**Work required**
Once you reach the line with "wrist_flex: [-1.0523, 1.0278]" below, copy each line exactly, stopping after the line with "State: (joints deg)", and skip any pictures.

[Dataset records]
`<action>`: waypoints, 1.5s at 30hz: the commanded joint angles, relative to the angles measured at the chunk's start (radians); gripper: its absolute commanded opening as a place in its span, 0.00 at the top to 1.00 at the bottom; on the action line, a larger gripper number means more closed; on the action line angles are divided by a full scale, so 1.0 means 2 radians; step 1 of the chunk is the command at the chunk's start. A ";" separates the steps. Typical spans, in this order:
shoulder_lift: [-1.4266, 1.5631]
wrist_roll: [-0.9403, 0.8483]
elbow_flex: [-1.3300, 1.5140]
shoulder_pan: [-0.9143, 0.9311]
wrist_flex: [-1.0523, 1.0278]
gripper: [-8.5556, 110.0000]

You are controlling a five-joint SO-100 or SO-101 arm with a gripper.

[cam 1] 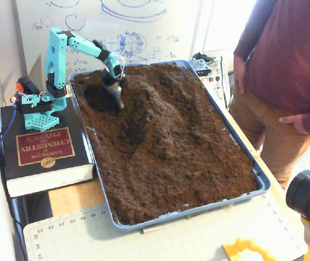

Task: Build a berm.

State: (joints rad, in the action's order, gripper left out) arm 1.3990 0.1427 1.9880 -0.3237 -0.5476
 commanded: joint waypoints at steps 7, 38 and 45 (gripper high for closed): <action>0.017 0.005 -0.120 0.016 0.008 0.93; -0.262 -0.004 -0.695 0.109 0.009 0.93; -0.465 -0.005 -0.907 0.117 0.009 0.93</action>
State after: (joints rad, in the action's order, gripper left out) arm 0.4985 0.1473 0.4142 -0.1089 -0.5461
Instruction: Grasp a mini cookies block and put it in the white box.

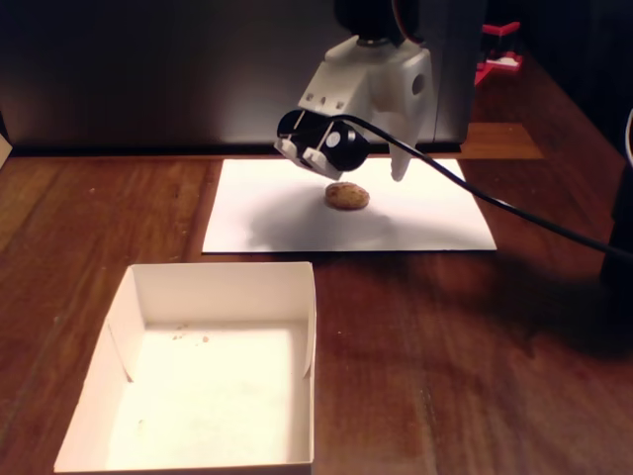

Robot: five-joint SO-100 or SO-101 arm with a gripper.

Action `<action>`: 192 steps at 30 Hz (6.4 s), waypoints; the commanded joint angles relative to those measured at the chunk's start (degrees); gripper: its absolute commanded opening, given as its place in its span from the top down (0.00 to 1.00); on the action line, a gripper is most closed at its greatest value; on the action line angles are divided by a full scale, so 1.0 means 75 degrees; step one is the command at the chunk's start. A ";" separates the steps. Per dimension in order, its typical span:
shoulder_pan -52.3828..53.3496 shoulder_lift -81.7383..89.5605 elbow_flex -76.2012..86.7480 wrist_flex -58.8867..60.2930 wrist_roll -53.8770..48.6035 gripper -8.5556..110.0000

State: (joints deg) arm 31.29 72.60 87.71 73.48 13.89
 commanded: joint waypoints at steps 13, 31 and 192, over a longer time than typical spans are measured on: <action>0.0141 -0.0902 -0.2098 0.0328 0.0516 0.55; 0.0234 -0.1535 -0.2496 0.0609 0.0621 0.55; -0.0059 -0.2367 -0.3152 0.0516 0.1008 0.65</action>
State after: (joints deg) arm 31.20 49.92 66.45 76.82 21.36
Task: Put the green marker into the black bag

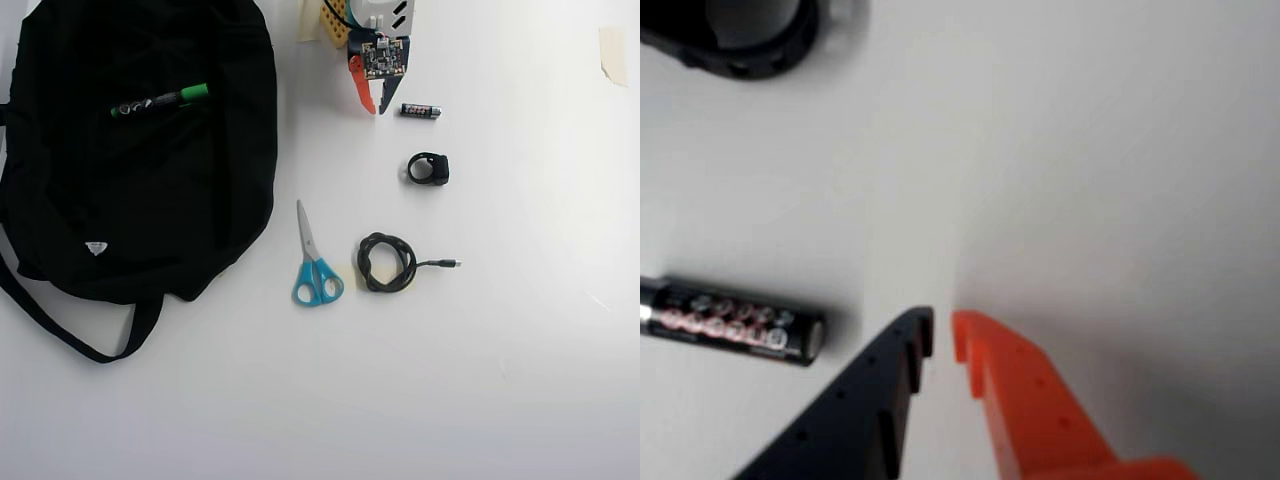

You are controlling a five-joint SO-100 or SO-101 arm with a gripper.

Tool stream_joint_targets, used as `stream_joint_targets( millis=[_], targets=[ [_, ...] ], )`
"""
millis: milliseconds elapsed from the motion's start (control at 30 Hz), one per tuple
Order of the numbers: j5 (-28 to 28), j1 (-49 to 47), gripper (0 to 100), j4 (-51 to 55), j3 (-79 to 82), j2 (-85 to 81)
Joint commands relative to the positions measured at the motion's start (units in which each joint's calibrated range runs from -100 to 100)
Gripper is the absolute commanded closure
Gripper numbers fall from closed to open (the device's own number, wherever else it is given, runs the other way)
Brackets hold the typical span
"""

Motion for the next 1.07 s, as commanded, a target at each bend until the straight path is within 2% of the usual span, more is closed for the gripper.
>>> stream_joint_targets(
  millis=[0, 1033],
  targets=[
    [0.2, -0.4, 98, 1.4, 1.3, -0.7],
    [0.2, 0.2, 98, 1.4, 1.3, -0.7]
  ],
)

**Result of the exercise**
wrist_flex: [-1.0523, 1.0278]
gripper: [-8.5556, 110.0000]

You are controlling a five-joint SO-100 or SO-101 arm with a gripper.

[cam 1] 

Task: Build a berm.

State: (joints rad, in the action's order, gripper left out) arm 1.3990 0.1427 1.9880 -0.3237 -0.5476
 commanded: joint waypoints at steps 7, 38 and 45 (gripper high for closed): <action>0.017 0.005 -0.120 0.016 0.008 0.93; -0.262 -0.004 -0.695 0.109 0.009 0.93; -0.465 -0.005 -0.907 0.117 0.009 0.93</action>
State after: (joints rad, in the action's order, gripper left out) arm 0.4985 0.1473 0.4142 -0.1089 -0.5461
Instruction: Grasp a mini cookies block and put it in the white box.


Robot: five-joint SO-100 or SO-101 arm with a gripper.

Action `<action>`: 192 steps at 30 Hz (6.4 s), waypoints; the commanded joint angles relative to those measured at the chunk's start (degrees); gripper: its absolute commanded opening, given as its place in its span from the top down (0.00 to 1.00); on the action line, a gripper is most closed at its greatest value; on the action line angles are divided by a full scale, so 1.0 means 75 degrees; step one is the command at the chunk's start. A ";" separates the steps. Per dimension in order, its typical span:
shoulder_pan -52.3828..53.3496 shoulder_lift -81.7383..89.5605 elbow_flex -76.2012..86.7480 wrist_flex -58.8867..60.2930 wrist_roll -53.8770..48.6035 gripper -8.5556..110.0000

State: (joints deg) arm 31.29 72.60 87.71 73.48 13.89

The requested output has been produced.